* Task to carry out
For each line of the material, write out an exact copy.

* Available data

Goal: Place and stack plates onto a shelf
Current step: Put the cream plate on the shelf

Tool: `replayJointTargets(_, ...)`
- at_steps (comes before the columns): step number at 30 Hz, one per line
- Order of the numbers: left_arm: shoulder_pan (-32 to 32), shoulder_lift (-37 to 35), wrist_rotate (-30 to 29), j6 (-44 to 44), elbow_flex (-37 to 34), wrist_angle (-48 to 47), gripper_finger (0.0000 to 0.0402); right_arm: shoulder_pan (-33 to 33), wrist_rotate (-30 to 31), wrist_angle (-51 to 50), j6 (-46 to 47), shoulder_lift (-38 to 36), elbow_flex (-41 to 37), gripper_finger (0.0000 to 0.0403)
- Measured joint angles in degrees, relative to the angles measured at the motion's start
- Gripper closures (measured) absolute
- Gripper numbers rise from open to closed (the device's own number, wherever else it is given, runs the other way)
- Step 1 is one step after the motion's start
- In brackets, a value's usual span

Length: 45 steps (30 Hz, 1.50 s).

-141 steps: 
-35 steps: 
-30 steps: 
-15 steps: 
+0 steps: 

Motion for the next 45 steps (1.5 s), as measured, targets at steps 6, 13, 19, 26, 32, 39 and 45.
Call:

* Reply to the task
Goal: Place and stack plates onto a shelf
Current step: Put the cream plate on the shelf

Tool: `replayJointTargets(_, ...)`
- at_steps (comes before the columns): step number at 30 Hz, one per line
- Order of the numbers: left_arm: shoulder_pan (-32 to 32), shoulder_lift (-37 to 35), wrist_rotate (-30 to 29), j6 (-44 to 44), elbow_flex (-37 to 34), wrist_angle (-48 to 47), gripper_finger (0.0000 to 0.0402); right_arm: shoulder_pan (-33 to 33), wrist_rotate (-30 to 31), wrist_angle (-51 to 50), j6 (-46 to 47), shoulder_lift (-38 to 36), elbow_flex (-41 to 37), gripper_finger (0.0000 to 0.0403)
- Measured joint angles in degrees, relative to the angles measured at the motion's start
- Gripper closures (measured) absolute
- Gripper numbers rise from open to closed (the device's own number, wherever else it is given, runs the other way)
- Step 1 is one step after the motion's start
- In brackets, a value's usual span

Length: 45 steps (30 Hz, 1.50 s).

-141 steps: 
-35 steps: 
-30 steps: 
-15 steps: 
+0 steps: 

Motion for the next 45 steps (1.5 s), as measured, targets at steps 6, 13, 19, 26, 32, 39 and 45.
Call:

The response to the exercise is now finished.